Tickets are 6 euros each, free to those over 65. We show our passports, are told the senior pass is only for those who live in the European Union. “But we live in France.” The woman explains that the discount is only for those who are citizens of the EU, but she graciously allows it for us anyway.

 

             Teatro Greco in Taormina  

 

Originally a venue for Greek theatre, the 7000 seat arena was transformed by the Romans into a bloody pit for gladiatorial combat. We sit on the remnants of stone benches, long shorn of their marble tops. The center section of ancient columns behind the stage has been destroyed; we see this as an improvement, since it allows a stunning view of the sea, with Mt. Etna beyond.

We imagine an equally sunny day over 2000 years ago. Pat wonders how the Romans, so advanced in law, oratory, road building, and so many other aspects of what we call civilization, could find their amusement in the gruesome spectacle of men fighting each other (and lions) to the death. We sit quietly, absorbed in our thoughts and the panoramic beauty of the columns, mountains and sea, imagining the roar of the crowd at the life or death drama unfolding below.

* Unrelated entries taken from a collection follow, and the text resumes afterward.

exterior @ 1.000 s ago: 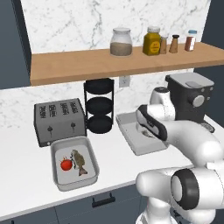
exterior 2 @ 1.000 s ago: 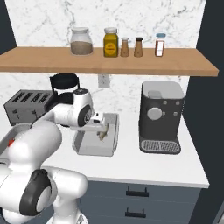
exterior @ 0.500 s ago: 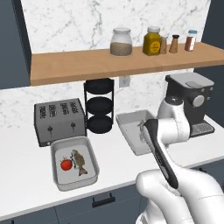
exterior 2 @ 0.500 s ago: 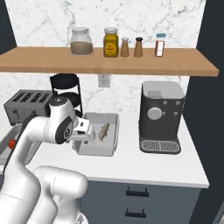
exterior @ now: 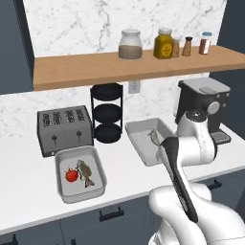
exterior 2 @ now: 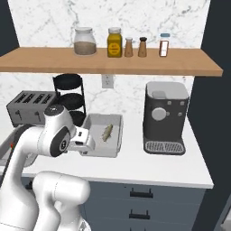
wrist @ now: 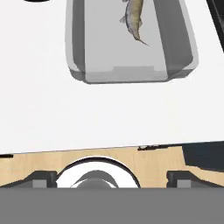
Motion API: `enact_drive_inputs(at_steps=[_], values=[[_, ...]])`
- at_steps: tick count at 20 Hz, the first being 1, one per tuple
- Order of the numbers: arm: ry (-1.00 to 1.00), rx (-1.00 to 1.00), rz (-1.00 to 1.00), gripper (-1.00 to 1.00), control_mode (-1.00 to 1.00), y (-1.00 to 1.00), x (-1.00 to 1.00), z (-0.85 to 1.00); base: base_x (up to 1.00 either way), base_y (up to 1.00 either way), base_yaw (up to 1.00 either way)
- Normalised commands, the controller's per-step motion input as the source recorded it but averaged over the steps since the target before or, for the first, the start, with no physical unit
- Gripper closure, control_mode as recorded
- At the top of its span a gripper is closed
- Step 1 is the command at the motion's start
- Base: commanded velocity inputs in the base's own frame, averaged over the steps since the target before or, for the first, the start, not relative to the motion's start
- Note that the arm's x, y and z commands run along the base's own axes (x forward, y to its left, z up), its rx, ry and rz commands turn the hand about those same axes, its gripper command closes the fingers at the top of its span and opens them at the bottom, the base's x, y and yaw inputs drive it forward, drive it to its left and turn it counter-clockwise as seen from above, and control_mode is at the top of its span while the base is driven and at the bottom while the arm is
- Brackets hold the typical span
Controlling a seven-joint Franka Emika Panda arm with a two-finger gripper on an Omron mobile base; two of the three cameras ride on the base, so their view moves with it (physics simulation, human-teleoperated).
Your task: Place one tomato and one fish in each tupperware on the nearby counter, to pack two identical lunches.
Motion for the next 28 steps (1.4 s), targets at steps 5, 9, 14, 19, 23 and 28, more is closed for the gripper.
enact_drive_inputs(at_steps=[5,9,14,19,23,28], values=[[0.0,0.0,0.0,-1.0,1.0,0.0,0.0,0.0,-0.99,-0.33,-0.03],[0.0,0.0,0.0,-1.0,1.0,0.0,0.0,0.0,-0.62,-0.66,0.0],[0.0,0.0,0.0,-1.0,1.0,0.0,0.0,0.0,-0.1,-1.0,0.08],[0.0,0.0,0.0,-1.0,1.0,0.0,0.0,0.0,-0.6,-0.98,0.11],[0.0,0.0,0.0,-1.0,1.0,0.0,0.0,0.0,-0.3,-0.83,0.04],[0.0,0.0,0.0,-1.0,1.0,0.0,0.0,0.0,0.07,-0.81,-0.26]])
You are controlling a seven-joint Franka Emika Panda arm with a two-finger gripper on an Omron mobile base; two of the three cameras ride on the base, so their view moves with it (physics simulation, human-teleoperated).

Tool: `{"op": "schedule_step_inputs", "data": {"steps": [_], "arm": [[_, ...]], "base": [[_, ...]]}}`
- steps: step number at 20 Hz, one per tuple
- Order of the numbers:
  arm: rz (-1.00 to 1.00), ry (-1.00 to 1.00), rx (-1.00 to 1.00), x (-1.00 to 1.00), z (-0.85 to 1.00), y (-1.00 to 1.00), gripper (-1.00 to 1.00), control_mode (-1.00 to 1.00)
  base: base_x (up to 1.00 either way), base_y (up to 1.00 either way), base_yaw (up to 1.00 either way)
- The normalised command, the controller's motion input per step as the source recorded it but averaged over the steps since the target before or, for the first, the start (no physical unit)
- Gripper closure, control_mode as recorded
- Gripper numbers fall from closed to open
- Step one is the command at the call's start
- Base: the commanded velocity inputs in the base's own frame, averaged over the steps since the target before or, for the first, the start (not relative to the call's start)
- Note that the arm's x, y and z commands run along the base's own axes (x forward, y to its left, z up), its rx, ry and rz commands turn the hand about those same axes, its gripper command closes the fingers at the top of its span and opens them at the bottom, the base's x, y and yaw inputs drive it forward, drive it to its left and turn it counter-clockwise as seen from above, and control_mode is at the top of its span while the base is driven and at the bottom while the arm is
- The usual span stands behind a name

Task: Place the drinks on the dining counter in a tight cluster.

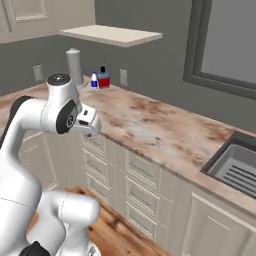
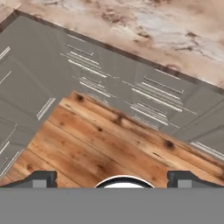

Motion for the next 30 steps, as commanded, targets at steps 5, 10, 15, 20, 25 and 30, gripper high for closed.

We choose a small restaurant for lunch, several steps up from the main street. A large group of west coast Americans, on tour of Italy, surrounds us, and we have several interesting conversations. A recently retiree is struggling with his first novel; we share writing experiences.

On the walk back through town, we find two restaurants with views of the sea from terraces on the down side of Corso Umberto. We make an 8:00 pm reservation for dinner.

The climb to our apartment is difficult. Up a gently sloping street with little sidewalk, then 50+ steps and a steeper hill at the top. Then down 25 steps, which we will climb again when we leave.  It’s good that we’ve practiced this kind of climbing in Collioure, where we have 60 steps up to our apartment.

We go down for dinner, enjoy the intriguing view of the sea and clouds as darkness falls. More good pasta, a shared dessert, and we’re fortified to again mount the steps and the hill, then clamber down to our apartment.

 

a day at the beach

Our plan for Sunday is to cable car down to the beach and see what’s there. On the way, Pat checks out mass at several Catholic churches, but misses the starting time and does not attend.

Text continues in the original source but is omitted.